Intimidada, embora relutante, levantei os braços. Um capuz cobriu minha cabeça e escureceu parcialmente meus olhos. O estampido atroz me sacudiu quando a arma de fogo disparou sangrando meu vestido na altura do peito.

Era o que eu via passar como se fosse um filme, deitada naquele quarto todo branco.

Não sei há quanto tempo estaria estava ali. Estava meio tonta, braço imobilizado, cheio de tubos que me ligavam àquelas bolsas penduradas.

Olhava tudo sem conseguir raciocinar. Avistava rostos que me olhavam e não conseguia identificá-los através do vidro que nos separava.

Um homem de branco adentrou vindo em minha direção e perguntou como eu me sentia.
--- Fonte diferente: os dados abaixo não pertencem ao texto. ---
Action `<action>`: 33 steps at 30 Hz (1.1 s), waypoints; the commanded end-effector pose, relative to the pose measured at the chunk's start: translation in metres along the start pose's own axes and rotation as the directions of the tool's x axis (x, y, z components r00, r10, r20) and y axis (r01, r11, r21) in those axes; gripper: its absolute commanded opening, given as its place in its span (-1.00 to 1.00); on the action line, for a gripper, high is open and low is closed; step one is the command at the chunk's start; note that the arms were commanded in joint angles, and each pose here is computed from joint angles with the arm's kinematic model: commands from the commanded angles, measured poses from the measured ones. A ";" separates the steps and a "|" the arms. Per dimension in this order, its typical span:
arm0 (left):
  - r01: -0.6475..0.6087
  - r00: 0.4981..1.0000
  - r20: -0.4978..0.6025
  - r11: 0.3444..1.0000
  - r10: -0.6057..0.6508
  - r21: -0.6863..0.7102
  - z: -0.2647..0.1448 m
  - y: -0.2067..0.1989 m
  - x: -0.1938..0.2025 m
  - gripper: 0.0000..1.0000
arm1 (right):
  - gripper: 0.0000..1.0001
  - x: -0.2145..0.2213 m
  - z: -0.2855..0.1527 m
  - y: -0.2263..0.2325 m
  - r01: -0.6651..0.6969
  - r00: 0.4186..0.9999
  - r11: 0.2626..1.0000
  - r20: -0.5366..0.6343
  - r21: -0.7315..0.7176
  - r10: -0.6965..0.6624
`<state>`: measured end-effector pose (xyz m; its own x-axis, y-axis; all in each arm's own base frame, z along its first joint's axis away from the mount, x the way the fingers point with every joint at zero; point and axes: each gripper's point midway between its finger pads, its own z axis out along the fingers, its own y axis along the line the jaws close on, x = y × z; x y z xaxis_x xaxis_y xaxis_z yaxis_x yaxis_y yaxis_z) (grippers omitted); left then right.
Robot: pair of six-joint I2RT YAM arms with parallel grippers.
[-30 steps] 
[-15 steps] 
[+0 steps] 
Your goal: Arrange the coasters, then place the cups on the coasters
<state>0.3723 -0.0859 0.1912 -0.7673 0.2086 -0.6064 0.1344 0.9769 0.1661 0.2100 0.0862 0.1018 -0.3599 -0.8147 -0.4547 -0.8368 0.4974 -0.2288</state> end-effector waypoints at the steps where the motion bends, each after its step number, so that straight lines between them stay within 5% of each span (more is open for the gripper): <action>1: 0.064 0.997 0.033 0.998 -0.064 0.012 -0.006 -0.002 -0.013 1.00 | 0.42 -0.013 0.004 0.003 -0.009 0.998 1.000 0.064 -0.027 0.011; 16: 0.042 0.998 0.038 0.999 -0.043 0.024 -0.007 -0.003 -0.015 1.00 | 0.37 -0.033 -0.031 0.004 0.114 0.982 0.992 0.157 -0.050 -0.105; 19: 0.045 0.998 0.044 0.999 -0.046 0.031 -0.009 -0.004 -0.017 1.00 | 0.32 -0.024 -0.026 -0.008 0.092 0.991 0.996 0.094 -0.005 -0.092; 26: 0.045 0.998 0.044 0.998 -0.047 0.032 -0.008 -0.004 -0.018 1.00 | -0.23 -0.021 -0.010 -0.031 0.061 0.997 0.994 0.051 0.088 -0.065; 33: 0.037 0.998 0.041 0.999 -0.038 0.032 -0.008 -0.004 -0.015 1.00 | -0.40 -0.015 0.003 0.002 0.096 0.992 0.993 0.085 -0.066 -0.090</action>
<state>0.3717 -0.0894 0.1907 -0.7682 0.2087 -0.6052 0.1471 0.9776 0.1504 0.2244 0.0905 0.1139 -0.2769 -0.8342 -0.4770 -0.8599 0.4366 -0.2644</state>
─ Não sei ─ O que aconteceu?

Ele, com cuidado, explicou que eu estava ali há vinte e poucos dias. Tinha sido vítima de um assalto e precisara ser submetida a uma operação delicada para retirada da bala, que se alojara próxima ao coração. Agora estava fora de perigo, mas precisaria permanecer mais uns dias na UTI.

Parecia estar sonhando. Sentia-me fraca. Mal conseguia conversar.

Aos poucos passei a distinguir os rostos de meu marido e de meus filhos, que, daquela janela, me olhavam ansiosos por um reconhecimento.

Sorri para eles.

O que eu pensava ser um filme, na verdade, era um momento que eu vivera como protagonista.

Estranha sensação!

Acho que se tivesse morrido, não teria sequer percebido.

Agradeci a Deus por estar viva e poder voltar para a minha família.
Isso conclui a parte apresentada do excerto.